The fact that NMDAR activation is necessary for induction of both LTP and LTD, and for metaplastic regulation of the thresholds for future plasticity, offers important computational and homeostatic benefits, and the possibility that dysfunction of metaplasticity may be a contributor to CNS illnesses characterized by cognitive, memory and affective impairments.
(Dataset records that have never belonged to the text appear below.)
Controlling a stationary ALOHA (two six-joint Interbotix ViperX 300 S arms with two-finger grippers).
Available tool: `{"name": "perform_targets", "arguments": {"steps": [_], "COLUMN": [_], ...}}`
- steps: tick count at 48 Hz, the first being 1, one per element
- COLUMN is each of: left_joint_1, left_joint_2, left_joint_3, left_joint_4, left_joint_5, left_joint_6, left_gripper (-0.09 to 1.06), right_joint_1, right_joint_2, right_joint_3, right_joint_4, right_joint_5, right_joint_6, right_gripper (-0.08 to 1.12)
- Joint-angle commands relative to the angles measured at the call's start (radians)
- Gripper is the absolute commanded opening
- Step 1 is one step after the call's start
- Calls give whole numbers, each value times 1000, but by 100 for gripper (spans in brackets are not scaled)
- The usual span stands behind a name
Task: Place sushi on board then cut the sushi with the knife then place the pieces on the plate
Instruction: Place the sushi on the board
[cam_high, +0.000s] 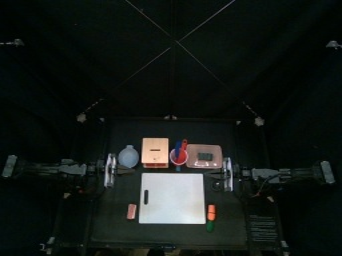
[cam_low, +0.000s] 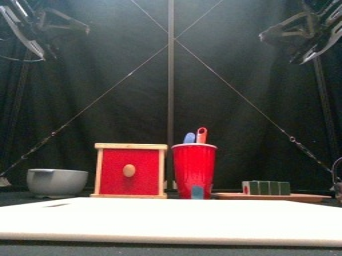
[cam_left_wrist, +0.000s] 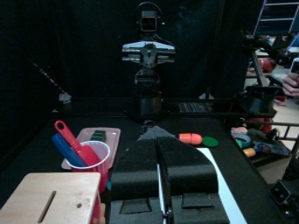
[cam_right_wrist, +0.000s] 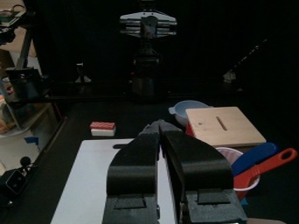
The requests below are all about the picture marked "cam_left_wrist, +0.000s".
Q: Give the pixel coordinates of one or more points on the red round object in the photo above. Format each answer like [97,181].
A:
[265,65]

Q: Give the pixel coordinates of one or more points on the blue plastic bag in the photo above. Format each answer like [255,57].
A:
[273,148]

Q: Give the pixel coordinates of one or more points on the white frame bracket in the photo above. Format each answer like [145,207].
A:
[65,97]
[204,96]

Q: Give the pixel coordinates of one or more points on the black device box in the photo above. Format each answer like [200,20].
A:
[285,195]

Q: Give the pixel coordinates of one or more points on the green round toy disc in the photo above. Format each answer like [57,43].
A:
[209,141]

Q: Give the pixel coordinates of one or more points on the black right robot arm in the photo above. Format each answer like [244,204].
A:
[146,96]

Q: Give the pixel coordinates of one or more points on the metal shelf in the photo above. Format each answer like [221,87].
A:
[277,17]

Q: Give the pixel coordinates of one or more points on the orange toy food piece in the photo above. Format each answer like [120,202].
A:
[189,138]

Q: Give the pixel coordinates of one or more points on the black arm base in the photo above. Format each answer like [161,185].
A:
[257,100]

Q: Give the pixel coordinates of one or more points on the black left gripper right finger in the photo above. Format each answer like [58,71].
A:
[186,172]

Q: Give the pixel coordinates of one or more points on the blue toy utensil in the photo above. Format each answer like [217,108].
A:
[65,150]

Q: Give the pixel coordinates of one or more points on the smartphone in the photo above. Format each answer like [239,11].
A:
[295,65]

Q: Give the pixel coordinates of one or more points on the tape roll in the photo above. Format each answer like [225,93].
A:
[243,140]

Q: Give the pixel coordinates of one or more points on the pink plastic plate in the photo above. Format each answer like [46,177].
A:
[112,137]

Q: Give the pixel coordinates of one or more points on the small teal block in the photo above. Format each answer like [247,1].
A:
[108,185]

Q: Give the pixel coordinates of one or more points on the wooden box with red drawer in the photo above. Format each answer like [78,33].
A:
[57,195]

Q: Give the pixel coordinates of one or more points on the green toy sushi roll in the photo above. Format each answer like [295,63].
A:
[97,135]

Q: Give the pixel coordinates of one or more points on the orange toy cylinder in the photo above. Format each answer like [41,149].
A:
[249,152]

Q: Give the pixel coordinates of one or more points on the red plastic cup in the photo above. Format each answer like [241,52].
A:
[101,169]

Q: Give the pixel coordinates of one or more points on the white cutting board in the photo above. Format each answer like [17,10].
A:
[229,201]

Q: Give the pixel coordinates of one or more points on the person's hand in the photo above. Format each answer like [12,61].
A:
[291,86]

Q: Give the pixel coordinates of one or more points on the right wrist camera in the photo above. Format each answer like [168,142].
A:
[148,22]

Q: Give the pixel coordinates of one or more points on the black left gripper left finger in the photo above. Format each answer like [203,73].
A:
[133,175]

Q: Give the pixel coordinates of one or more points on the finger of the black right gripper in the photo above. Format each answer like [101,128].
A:
[153,57]
[144,57]

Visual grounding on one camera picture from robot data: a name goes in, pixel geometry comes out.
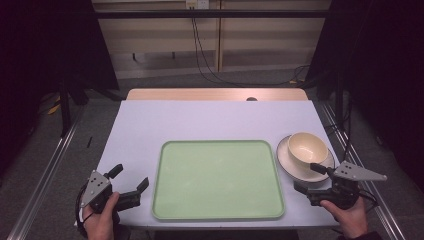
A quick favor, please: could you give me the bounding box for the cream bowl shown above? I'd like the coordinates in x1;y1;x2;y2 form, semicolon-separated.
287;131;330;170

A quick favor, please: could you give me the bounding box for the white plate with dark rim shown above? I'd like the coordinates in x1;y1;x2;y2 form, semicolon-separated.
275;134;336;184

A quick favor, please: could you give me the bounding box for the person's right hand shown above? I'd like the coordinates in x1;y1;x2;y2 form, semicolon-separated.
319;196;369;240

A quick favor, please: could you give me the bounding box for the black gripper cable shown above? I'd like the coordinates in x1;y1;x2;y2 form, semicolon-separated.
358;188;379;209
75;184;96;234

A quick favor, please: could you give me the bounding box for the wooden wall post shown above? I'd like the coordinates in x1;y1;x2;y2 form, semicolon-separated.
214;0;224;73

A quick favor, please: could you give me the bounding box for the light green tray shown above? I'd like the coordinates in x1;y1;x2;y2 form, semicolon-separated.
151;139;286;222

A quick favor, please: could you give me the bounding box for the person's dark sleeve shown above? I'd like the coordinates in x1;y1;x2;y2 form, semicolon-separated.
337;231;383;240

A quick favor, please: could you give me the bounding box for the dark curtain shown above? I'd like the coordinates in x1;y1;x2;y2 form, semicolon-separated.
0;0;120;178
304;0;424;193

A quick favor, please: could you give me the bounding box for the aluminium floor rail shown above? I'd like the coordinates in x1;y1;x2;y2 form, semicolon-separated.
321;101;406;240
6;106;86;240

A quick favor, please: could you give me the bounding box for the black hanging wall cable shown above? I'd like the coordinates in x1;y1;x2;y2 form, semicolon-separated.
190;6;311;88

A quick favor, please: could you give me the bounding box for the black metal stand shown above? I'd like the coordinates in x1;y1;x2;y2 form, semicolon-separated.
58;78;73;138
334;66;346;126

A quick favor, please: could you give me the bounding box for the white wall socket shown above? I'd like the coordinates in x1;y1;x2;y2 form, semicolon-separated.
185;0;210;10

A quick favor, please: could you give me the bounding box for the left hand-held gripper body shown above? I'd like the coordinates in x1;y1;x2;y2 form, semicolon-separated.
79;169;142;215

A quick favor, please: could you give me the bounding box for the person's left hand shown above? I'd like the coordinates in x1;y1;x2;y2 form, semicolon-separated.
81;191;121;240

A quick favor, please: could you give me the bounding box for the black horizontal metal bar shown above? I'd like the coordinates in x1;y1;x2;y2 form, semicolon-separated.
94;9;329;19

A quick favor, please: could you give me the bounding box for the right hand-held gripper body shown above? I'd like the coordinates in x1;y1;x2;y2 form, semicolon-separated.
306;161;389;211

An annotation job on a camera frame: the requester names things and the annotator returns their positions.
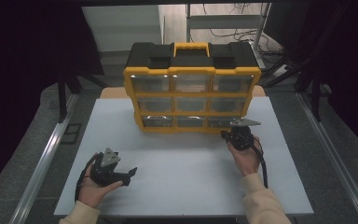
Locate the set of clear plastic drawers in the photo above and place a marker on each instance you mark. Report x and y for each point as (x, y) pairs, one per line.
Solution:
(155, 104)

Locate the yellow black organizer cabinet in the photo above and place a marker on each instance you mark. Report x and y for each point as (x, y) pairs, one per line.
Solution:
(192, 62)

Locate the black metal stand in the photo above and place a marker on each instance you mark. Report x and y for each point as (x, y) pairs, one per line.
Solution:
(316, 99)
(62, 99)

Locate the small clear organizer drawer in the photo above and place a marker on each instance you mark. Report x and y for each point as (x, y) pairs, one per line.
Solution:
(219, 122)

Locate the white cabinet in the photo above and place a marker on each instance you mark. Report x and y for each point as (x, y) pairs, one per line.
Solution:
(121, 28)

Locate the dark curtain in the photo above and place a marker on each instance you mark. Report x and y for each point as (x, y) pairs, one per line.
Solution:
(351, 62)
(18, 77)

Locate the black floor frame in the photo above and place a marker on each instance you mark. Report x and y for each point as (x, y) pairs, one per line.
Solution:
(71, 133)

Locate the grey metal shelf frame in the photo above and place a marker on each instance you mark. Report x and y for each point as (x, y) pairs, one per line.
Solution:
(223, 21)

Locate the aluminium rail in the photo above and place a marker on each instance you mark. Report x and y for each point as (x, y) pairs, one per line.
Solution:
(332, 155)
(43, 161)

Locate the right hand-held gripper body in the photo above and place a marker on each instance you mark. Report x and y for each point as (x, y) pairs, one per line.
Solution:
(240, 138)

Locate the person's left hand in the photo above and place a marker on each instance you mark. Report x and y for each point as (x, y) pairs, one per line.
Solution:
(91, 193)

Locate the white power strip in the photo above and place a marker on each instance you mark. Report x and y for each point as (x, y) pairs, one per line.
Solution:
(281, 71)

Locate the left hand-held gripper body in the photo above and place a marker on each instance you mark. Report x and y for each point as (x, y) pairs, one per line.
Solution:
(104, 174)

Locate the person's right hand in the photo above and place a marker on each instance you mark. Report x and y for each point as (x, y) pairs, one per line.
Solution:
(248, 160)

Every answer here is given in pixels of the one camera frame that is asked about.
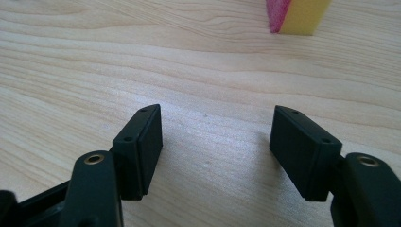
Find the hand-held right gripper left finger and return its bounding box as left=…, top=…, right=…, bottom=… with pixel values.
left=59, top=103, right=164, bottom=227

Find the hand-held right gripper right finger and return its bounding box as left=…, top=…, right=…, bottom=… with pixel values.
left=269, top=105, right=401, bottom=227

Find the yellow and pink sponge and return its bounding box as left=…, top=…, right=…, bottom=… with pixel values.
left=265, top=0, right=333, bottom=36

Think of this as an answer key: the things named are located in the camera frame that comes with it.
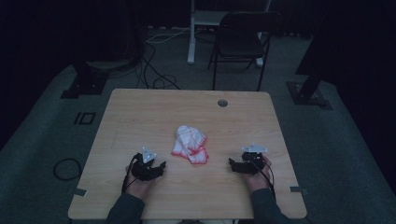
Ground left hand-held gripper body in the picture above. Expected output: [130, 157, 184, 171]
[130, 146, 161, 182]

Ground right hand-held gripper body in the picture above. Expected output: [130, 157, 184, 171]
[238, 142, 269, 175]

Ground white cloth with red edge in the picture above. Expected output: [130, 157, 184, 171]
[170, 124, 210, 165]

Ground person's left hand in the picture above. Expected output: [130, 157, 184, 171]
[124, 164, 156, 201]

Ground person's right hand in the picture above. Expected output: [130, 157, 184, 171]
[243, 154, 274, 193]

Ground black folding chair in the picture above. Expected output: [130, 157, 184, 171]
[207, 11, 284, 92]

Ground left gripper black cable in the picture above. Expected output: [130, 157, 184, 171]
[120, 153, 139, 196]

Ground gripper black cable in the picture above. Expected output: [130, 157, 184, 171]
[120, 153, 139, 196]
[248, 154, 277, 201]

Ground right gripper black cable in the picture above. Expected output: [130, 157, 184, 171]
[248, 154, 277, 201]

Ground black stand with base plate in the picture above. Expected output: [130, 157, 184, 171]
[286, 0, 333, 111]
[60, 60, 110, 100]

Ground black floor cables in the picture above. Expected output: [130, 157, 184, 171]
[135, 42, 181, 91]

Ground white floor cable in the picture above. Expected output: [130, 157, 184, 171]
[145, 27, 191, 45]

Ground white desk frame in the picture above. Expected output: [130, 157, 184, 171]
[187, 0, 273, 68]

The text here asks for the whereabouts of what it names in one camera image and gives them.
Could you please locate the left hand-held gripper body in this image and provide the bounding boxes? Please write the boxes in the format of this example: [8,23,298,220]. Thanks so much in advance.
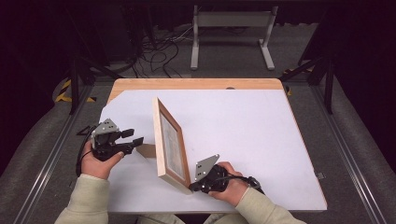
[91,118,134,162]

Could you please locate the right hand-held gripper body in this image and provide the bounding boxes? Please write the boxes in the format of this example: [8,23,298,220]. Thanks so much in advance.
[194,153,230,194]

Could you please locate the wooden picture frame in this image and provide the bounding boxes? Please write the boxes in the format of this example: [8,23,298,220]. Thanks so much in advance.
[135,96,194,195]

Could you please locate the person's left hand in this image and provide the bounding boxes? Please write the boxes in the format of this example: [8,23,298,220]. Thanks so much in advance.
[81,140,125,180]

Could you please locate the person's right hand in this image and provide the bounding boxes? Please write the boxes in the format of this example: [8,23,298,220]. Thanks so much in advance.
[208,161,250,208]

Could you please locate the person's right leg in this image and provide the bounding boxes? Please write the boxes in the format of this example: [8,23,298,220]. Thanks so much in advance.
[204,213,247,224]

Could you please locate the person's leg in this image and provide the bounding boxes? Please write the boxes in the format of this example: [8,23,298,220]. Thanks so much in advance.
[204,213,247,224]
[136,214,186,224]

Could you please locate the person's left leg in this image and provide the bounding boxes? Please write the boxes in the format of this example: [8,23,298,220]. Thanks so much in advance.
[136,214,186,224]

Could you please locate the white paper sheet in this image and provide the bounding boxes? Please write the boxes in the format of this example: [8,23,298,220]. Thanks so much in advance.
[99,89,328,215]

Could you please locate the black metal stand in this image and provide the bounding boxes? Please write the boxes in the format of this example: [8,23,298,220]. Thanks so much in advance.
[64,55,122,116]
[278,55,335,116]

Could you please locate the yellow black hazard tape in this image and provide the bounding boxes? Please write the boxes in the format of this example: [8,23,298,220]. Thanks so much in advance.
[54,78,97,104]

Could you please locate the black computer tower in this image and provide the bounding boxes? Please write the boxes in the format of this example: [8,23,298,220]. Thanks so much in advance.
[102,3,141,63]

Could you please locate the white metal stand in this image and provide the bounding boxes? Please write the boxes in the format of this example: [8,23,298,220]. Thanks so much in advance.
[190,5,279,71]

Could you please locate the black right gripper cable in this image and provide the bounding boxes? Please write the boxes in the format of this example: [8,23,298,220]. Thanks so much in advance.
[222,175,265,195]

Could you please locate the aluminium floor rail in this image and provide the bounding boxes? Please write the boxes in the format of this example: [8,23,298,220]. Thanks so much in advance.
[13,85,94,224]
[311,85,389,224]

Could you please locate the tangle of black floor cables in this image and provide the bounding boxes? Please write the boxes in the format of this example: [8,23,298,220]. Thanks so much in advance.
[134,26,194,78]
Significance of NMDAR activation versus blockade to antidepressant activity

While both ketamine and rapastinel have been shown, in rodents and humans, to have rapid and long-lasting antidepressant activity, ketamine is an NMDAR open channel blocker [194], while rapastinel is a glycine-site allosteric modulator that can enhance (at low dose) induction of LTP by enhancing NR2B-containing NMDAR activation [47-49, 195]. This leads to speculation about the role of antagonist versus selective agonist properties in antidepressant actions of these agents. Long-lasting antidepressant actions are likely to result from altered expression of many genes including, but not limited to, particular NMDAR subunits such as NR2B [196, 197]. However, the rapid onset of antidepressant actions suggests that the insertion, removal, and phosphorylation of NMDARs are all likely to result from both antagonists like ketamine [46], and more complex modulators with partial agonist properties such as rapastinel [46], and to precede and trigger transcription-dependent changes. Though we know that late-phase LTP requires trans-cription and translation, we are far from a full understanding of the coupling between rapid, receptor-mediated changes in NMDAR activation, and the consequences of these changes for either long-lasting shifts in the threshold for induction of LTP/LTD, or for the morphological alterations in dendritic spine density that would appear to be critical for persistent antidepressant, and even cognitive-enhancing, actions of NMDAR modulators.

CONCLUSION

The understanding of activity-dependent regulation of long-term synaptic plasticity that is emerging now has extraordinary implications for our understanding and treatment of a broad range of mental illnesses. It is becoming clear that there are set points for the amount of temporally coincident presynaptic and postsynaptic activity necessary to induce LTP and LTD of synaptic strength, and that these set points are themselves regulated by biochemical mechanisms that sense previous mean synaptic activation at each synapse. This realization leads to the hypothesis that malfunctions in these mechanisms of metaplasticity can lead to synapses that are either too strong or too weak. If such mechanisms malfunction in brain regions, such as the medial PFC, that are essential for mood homeostasis, the result could manifest as depression. In other regions, impairments in cognition, learning and memory (hippocampus), or anxiety (amygdala) might result. The discovery that the NMDAR open channel blocker ketamine, and the NMDAR modulator with glycine-site partial agonist properties rapastinel, can elicit long-term antidepressant effects, point to NMDAR-mediated meta-
plasticity as an important new target mechanism for treatment of the range of mental illnesses that require activity-dependent synaptic plasticity.